§ Exercise prompt: Write out the data that follows. Keep every character unchanged.

§ Dataset extract:
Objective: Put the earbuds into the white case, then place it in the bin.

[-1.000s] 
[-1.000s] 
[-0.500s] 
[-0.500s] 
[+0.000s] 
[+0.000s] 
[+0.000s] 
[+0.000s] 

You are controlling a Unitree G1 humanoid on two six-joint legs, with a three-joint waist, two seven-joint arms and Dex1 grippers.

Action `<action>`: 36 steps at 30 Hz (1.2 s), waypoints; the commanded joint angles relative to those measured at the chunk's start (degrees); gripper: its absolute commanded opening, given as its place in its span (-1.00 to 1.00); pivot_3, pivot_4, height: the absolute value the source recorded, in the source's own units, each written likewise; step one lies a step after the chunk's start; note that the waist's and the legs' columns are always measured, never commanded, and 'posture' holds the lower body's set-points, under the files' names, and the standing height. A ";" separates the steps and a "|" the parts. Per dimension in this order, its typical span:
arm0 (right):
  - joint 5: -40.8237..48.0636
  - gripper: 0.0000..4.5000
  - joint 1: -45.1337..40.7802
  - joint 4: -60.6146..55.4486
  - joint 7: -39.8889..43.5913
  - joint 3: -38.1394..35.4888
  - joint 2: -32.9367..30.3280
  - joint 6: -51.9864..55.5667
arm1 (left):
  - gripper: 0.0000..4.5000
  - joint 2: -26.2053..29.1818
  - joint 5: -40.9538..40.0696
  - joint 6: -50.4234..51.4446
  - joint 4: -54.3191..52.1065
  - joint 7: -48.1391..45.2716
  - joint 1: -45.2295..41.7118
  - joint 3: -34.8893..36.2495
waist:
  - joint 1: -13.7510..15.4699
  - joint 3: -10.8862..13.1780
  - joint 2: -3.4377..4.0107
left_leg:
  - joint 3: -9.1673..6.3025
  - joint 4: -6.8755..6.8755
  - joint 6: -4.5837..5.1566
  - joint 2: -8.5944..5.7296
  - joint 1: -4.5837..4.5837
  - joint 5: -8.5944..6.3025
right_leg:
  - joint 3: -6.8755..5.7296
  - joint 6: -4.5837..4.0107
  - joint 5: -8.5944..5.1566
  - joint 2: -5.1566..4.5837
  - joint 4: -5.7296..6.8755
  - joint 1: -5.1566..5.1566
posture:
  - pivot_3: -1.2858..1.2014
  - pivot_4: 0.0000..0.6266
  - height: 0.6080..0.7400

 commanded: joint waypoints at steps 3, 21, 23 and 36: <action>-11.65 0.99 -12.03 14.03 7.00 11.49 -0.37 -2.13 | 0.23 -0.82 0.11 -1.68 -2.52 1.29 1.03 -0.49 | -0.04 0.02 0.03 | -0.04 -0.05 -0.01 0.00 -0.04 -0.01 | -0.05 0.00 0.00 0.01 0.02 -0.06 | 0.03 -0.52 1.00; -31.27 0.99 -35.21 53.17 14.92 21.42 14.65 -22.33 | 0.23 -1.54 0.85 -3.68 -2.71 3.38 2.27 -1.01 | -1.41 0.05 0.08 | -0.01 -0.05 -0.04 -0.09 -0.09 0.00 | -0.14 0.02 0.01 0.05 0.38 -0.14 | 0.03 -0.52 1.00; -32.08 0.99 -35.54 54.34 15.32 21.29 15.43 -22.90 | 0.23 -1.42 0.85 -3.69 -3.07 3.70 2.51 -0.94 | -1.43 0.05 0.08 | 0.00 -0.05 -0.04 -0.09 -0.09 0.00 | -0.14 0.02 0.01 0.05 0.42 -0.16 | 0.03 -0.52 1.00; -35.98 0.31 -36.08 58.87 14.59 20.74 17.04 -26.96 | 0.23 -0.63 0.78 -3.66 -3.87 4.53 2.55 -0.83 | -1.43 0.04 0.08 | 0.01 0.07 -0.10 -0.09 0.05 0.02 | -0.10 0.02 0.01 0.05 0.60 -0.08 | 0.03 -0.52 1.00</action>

§ Response to this task:
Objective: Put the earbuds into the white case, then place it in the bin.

[-1.000s] 
[-1.000s] 
[-0.500s] 
[-0.500s] 
[+0.000s] 
[+0.000s] 
[+0.000s] 
[+0.000s] 

You are controlling a Unitree G1 humanoid on two six-joint legs, with a three-joint waist, two seven-joint arms and Dex1 grippers.

Action `<action>`: 36 steps at 30 Hz (1.2 s), waypoints; the commanded joint angles relative to those measured at the chunk's start (degrees); gripper: its absolute commanded opening, given as its place in its span (-1.00 to 1.00); pivot_3, pivot_4, height: the absolute value the source recorded, in the source's own units, each written likewise; step one lies a step after the chunk's start; note that the waist's and the legs' columns are always measured, never commanded, and 'posture' holds the lower body's set-points, under the files' names, and the standing height. A ";" separates the steps and a "|" the parts. Per dimension in this order, its typical span:
arm0 (right):
  - joint 5: -40.8237..48.0636
  - gripper: 0.0000..4.5000
  - joint 1: -45.1337..40.7802
  - joint 4: -60.6146..55.4486
  - joint 7: -39.8889..43.5913
  - joint 3: -38.1394..35.4888
  - joint 2: -32.9367..30.3280
  - joint 6: -51.9864..55.5667
arm1 (left):
  - gripper: 0.0000..4.5000
  - joint 2: -26.2053..29.1818
  - joint 5: -40.9538..40.0696
  - joint 6: -50.4234..51.4446
  - joint 4: -54.3191..52.1065
  - joint 7: -48.1391..45.2716
  - joint 1: -45.2295..41.7118
  - joint 3: -34.8893..36.2495
waist:
  - joint 1: -13.7510..15.4699
  - joint 3: -10.8862..13.1780
  - joint 2: -3.4377..4.0107
left_leg:
  - joint 3: -9.1673..6.3025
  - joint 4: -6.8755..6.8755
  - joint 6: -4.5837..5.1566
  - joint 2: -8.5944..5.7296
  - joint 1: -4.5837..4.5837
  - joint 5: -8.5944..6.3025
right_leg:
  - joint 3: -6.8755..5.7296
  - joint 6: -4.5837..4.0107
  - joint 5: -8.5944..5.1566
  - joint 2: -5.1566..4.5837
  - joint 4: -5.7296..6.8755
  - joint 1: -5.1566..5.1566
posture:
  - pivot_3: -1.2858..1.2014
  - pivot_4: 0.0000..0.6266
  - height: 0.6080..0.7400

 commanded: joint waypoints at steps 3, 21, 23 and 36: <action>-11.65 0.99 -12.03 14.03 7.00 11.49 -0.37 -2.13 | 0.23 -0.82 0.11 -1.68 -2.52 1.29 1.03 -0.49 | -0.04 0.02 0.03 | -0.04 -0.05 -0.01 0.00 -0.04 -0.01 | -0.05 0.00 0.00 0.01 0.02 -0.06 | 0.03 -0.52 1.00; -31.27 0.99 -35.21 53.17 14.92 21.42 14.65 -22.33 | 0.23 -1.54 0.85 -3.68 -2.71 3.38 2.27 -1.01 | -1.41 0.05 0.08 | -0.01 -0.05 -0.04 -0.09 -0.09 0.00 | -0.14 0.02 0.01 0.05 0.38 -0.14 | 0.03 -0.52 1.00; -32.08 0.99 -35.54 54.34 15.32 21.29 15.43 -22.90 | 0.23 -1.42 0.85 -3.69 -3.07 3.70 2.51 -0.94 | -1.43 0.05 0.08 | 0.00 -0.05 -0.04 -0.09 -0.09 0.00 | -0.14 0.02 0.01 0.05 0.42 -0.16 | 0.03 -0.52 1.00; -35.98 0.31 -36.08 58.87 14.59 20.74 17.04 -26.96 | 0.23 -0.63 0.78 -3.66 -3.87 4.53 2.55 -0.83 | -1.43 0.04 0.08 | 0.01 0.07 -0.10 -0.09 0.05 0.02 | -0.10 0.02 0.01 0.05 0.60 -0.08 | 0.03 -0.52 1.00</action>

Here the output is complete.